Your mother wants you to buy this…

Well, maybe not YOUR mother, but THIS mother wants you to buy this. Seriously, I’m going to be absolutely blatant with my product recommendation in this post.

This crap works.

I’ve been using Eco-88 since I very first started managing an upscale doggie daycare over 12 years ago. One of my customers told me to try it and I was skeptical, so I didn’t for over a year. I mean, I’ve used stuff like this before and it NEVER works as advertised. NEVER.

We had a stain at our old house in the guest room where our elderly dog had thrown up on the carpet about a year before. Finally I got tired of seeing it and decided to give a bottle of this stuff a go. I mean, I got an employee discount, right? Why not!

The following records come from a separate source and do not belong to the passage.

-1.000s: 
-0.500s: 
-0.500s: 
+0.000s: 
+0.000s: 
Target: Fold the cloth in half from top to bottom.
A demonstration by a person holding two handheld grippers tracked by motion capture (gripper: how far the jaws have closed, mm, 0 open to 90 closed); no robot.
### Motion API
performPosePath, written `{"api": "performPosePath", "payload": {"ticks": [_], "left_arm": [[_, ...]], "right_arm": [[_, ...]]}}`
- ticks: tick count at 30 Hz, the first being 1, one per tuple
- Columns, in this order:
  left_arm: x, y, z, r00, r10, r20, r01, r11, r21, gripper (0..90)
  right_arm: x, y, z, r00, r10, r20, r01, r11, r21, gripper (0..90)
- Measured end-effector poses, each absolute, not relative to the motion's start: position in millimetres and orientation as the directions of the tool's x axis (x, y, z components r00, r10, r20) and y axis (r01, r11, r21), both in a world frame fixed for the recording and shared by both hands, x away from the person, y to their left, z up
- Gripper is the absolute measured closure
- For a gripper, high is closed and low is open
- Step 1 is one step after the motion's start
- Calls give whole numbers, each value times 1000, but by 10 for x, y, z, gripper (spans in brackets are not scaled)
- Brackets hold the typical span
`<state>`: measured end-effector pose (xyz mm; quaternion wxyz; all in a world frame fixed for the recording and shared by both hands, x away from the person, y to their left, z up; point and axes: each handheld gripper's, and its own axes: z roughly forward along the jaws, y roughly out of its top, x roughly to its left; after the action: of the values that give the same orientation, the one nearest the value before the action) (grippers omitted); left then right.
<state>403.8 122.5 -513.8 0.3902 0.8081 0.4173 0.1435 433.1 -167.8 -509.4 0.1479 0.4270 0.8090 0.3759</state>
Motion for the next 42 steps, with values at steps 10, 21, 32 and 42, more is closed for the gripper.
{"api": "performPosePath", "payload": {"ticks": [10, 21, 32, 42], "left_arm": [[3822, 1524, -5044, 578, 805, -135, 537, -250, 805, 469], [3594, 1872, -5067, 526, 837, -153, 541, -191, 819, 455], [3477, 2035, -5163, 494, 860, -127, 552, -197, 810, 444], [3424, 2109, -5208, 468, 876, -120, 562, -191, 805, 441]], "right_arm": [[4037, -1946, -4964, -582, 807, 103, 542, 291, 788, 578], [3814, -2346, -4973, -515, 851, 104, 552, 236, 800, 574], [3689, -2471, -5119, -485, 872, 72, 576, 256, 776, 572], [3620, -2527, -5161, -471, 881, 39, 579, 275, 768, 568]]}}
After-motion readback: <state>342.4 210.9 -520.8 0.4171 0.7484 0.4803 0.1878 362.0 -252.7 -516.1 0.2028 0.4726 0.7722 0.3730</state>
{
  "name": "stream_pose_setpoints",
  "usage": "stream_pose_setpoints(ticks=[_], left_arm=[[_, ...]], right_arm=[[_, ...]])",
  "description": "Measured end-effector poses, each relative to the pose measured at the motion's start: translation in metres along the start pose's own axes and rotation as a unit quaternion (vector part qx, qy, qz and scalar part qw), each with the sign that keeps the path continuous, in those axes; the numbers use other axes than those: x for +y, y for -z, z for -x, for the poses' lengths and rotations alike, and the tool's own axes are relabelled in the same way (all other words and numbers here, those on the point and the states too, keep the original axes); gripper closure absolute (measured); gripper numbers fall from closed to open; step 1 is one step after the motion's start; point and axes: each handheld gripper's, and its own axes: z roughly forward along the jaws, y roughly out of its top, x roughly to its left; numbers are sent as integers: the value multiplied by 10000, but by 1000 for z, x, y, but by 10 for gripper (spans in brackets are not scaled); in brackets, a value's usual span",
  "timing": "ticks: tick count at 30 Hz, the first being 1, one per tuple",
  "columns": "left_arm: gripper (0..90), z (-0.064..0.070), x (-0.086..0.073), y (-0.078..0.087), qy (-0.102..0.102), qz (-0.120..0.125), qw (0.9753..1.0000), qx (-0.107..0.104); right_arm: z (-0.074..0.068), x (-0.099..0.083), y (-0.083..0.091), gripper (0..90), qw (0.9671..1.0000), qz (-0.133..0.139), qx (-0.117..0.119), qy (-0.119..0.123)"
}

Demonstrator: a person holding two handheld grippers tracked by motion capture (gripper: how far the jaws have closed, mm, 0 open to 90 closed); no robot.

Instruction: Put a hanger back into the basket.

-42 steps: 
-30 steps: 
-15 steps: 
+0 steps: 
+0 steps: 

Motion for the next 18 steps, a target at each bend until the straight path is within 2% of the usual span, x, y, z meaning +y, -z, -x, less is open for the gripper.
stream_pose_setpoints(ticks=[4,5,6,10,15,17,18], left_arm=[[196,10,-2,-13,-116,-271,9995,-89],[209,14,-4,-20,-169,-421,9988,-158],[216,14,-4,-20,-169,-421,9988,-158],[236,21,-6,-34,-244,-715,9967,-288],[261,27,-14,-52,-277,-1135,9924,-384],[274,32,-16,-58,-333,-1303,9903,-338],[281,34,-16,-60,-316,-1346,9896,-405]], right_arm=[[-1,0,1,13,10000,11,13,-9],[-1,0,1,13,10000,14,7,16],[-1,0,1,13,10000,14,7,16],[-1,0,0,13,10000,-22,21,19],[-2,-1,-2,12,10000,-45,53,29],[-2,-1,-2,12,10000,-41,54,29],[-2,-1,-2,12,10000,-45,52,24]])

ECO-88 STAIN AND ODOR REMOVER

HOLY COW you guys, it took a YEAR OLD stain RIGHT OUT of the carpet, no scrubbing, no elbow grease, just sprayed in on and in minutes it was gone. It didn’t even bleach out the carpet. CRAZY BUSINESS.

So I started putting it on EVERYTHING. Random 14 year old stain at my parents’ house that had been there since they bought the house? GONE! That one took a little rubbing, but seriously…. FOURTEEN YEAR OLD STAIN….. GONE.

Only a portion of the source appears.